In the 1920s, that is when the Voas model sees the ‘secular transition’ start, societies were still largely the same as in the 19th century as concerns social classes, socialization modes, familial models, relations to authority, morality based on honor and so on. Post-war affluence in Western countries accompanied or catalyzed a profound change in values and the consummation of what Charles Taylor (2002) calls the ‘cultural revolution of modernity’, of which consumerism – modern consumption of goods built into a model of citizenship and desirable ethos – was a central part and vector. At the turn of the 1980s, this new individualistic, libertarian and expressive culture had become mainstreamed through the coming to adulthood of the baby boomer generation. It is then that the neoliberal revolution occurred, turning a marginal economic current into a dominant set of ideologies, policies and entrepreneurial culture that has since projected to dismantle the welfare, communist and post-colonial state and transfer its regulatory powers to the mechanisms of the market. The result has been a profound reconfiguration of every aspect of society ever since, and their reshaping and re-legitimation within a market imaginary and terminologies. A closer look at religion shows a similar level of transformation.

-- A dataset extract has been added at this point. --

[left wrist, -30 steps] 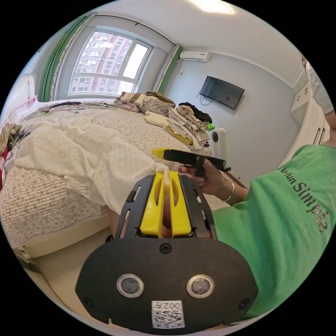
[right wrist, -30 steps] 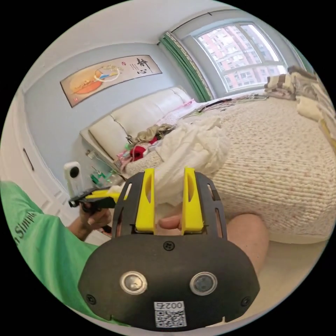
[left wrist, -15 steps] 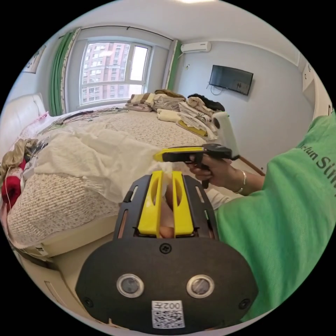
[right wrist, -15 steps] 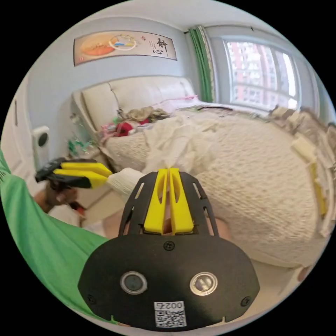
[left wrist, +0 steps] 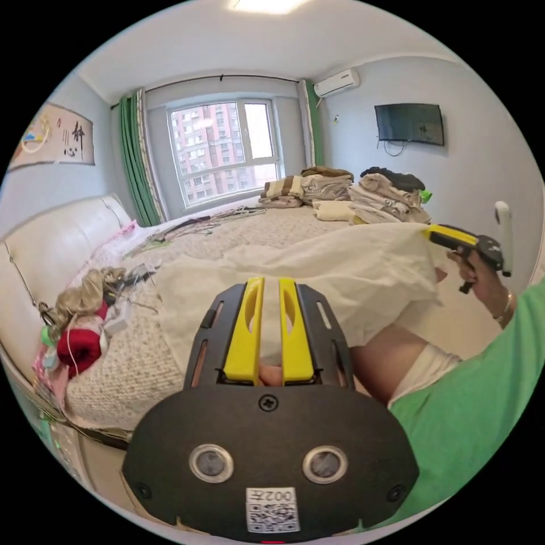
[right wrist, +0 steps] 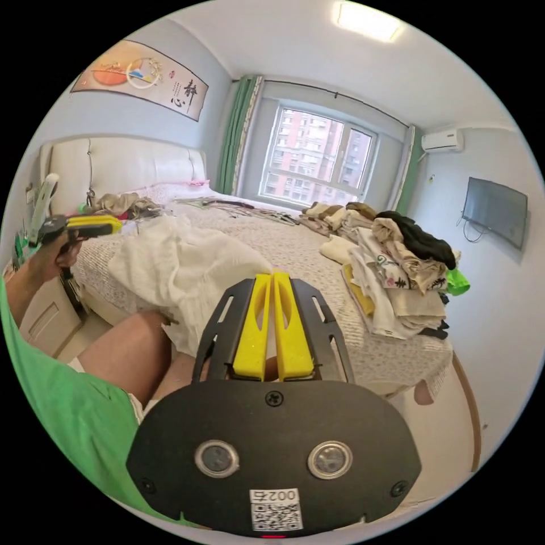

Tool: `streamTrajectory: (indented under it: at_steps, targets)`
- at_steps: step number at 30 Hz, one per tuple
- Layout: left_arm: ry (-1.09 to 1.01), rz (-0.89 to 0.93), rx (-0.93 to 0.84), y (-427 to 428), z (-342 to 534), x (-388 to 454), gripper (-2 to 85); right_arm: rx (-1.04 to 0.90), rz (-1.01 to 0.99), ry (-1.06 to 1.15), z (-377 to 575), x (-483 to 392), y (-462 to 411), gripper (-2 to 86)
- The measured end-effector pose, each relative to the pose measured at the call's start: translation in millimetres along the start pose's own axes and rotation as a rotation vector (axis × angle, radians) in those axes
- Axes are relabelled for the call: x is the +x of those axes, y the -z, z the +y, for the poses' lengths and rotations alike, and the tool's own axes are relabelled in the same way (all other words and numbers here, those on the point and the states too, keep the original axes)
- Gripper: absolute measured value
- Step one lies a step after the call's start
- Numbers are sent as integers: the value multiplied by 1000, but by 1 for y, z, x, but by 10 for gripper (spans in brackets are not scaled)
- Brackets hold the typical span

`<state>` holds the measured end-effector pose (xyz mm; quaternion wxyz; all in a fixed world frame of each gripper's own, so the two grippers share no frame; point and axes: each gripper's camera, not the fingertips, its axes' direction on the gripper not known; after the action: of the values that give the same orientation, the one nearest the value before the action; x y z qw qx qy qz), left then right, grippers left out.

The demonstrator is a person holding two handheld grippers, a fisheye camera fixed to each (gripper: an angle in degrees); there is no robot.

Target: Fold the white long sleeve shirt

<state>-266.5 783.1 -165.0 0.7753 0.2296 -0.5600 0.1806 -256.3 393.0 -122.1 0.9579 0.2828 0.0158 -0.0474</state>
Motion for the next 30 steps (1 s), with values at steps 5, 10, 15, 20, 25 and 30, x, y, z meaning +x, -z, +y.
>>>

In the end, the advances made by secularization research over the last 20 years, especially within quantitative research, can be boiled down to confirming what we already knew: the decline of churched religion. In the light of the radical epistemological, methodological and empirical critique whose outlines I have tried to sketch, the seven areas of ‘advances’ discussed in the presidential address erode into near insignificance. On the other hand, secularization research fails to see the elephant in the room: that our world is not that of the first half of the 20th century, that decline doesn’t capture what’s really going on, and that churched religion can no longer be the standard for ‘religion’.
Footnotes
Acknowledgements
Sensing conflicting reactions to Jörg Stolz’s ISSR presidential address in Barcelona, I proposed that he submit the final text to commentary from scholars of different perspectives. I admire him for accepting this proposal, and thank him warmly for extending the invitation to me.
Funding
The author(s) received no financial support for the research, authorship, and/or publication of this article.